Et si nous ne savions rien de l'amour ? 

Certes, les amoureux se choisissent inconsciemment parce qu’ils se servent l’un à l’autre d’agents de résilience. Il n’empêche, les sages chinois le disent depuis 3000 ans : faire l’amour avec joie et savoir y penser clairement est le meilleur remède préventif contre toutes les maladies. Pourquoi les Occidentaux l’ont-ils si furieusement nié pendant des siècles ?
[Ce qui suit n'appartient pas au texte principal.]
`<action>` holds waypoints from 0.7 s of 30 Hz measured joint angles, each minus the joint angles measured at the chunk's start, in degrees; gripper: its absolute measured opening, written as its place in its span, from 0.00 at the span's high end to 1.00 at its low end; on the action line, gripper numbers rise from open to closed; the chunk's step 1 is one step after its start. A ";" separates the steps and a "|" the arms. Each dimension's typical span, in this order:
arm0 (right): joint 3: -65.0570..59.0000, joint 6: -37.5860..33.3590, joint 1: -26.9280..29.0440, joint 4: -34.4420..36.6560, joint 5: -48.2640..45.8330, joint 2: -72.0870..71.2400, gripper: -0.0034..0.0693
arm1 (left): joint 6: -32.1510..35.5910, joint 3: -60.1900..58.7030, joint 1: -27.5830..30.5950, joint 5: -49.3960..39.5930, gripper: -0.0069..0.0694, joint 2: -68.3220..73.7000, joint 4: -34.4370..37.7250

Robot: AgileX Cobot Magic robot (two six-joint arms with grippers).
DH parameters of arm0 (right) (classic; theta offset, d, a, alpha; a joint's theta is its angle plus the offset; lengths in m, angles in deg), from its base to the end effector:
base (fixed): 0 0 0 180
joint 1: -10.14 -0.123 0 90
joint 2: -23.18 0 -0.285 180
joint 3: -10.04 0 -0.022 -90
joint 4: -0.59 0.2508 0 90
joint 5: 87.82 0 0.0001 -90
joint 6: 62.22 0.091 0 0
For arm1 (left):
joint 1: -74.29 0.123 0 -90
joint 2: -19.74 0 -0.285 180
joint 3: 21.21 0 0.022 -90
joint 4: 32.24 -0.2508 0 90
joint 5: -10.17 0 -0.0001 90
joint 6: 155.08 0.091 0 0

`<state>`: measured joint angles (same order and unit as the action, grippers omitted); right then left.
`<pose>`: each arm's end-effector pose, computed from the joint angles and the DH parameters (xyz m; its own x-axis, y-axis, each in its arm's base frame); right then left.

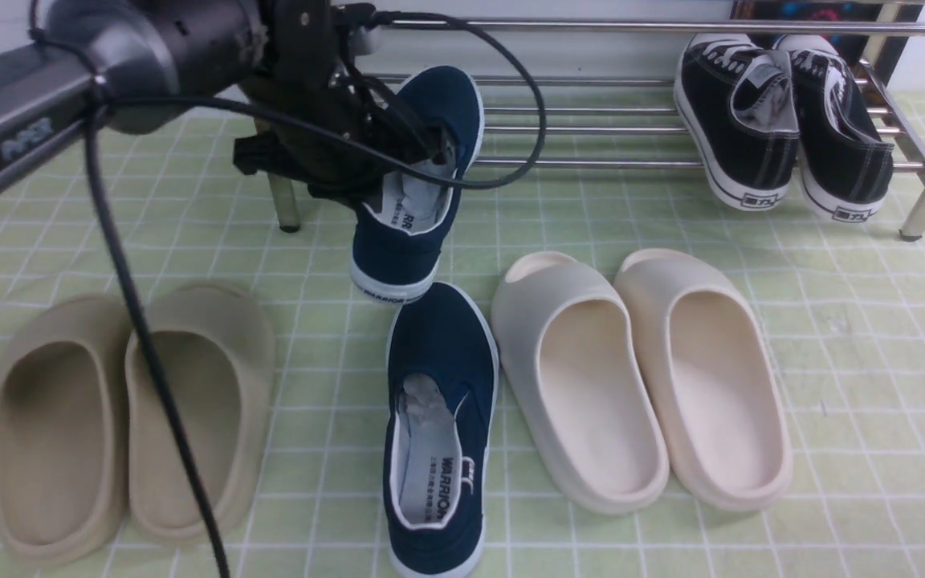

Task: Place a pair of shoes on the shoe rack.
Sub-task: Use the left arm to put a shoe into the shoe rack

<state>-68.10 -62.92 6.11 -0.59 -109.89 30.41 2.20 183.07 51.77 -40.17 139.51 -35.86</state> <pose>0.0522 0.0030 0.1737 -0.2968 -0.0523 -0.9535 -0.0722 0.9969 -0.0322 0.4121 -0.1661 0.2931 -0.8404 -0.0286 -0.5412 0.0685 0.9850 -0.1585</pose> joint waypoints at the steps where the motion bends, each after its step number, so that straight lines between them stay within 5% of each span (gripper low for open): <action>1: 0.00 0.00 0.00 0.00 0.00 0.00 0.63 | 0.00 0.99 0.00 0.00 0.89 0.84 -0.16; 15: 0.00 0.00 0.00 0.00 0.00 0.00 0.63 | -9.90 18.62 0.00 7.06 0.88 16.35 -12.18; 21: 0.00 0.00 0.00 0.00 0.00 0.00 0.63 | -18.95 19.11 0.26 12.72 0.62 16.79 -16.52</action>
Mais au fond qu’est-ce que l’amour ? Nous ne le savons plus. Qu’est-ce que le désir ? Qu’est-ce que faire l’amour ? Qu’est-ce que l’amitié amoureuse ? Et l’amitié non amoureuse ? Nous parlons toujours de l’amour comme s’il s’agissait d’une entité unique que nous n’aurions pas à redéfinir. Comme si, une fois prononcés les mots « je t’aime », tout était dit. Comme si nous avions besoin d’amour, sans avoir à préciser lequel. M’aime-t-elle ? M’aime-t-il ? Quels sont les critères qui nous permettent de penser que nous sommes ou non aimés ? Que mettons-nous dans ce mot « aimer » ? N’ y a-t-il pas autant de façons d’aimer que d’êtres humains ? Et nous-mêmes n’aurions-nous qu’une seule façon d’aimer ? Notre quête, si souvent insatisfaite, relève-t-elle toujours du même désir ? Et savons-nous quel est notre désir ? Nous disons « j’aime » ou « je n’aime pas », mais nous ne savons guère qui est ce « je » qui aime, comment il aime, ni qui il aime. Ce « je » qui est censé nous faire sujet de nos choix et de nos préférences, chacun sait combien avant d’être adulte, c’est-à-dire libre, libéré de ses entraves, il doit accomplir un long voyage. Le voyage du retour vers soi. Nous avons perdu très tôt notre innocence – non nocere, ne pas souffrir ! À peine avons-nous eu conscience de nos manques et de notre nudité que nous étions chassés du jardin d’Éden ! Nous sommes encore pour une part ce bébé, nu et dépourvu, fragile et désemparé, si avide d’aimer et d’être aimé qu’il ne tient pas davantage compte de l’autre que de lui-même. Il ne se connaît pas ; plutôt il ne sait de lui-même que ses besoins immédiats. Il ressent une soif que rien ne semble jamais pouvoir désaltérer. « Commence par te connaître et t’aimer toi-même » lui murmure donc la voix de sa conscience, mais y parvenir seul est impossible. Résoudre cette énigme est sans doute le plus grand défi qui soit.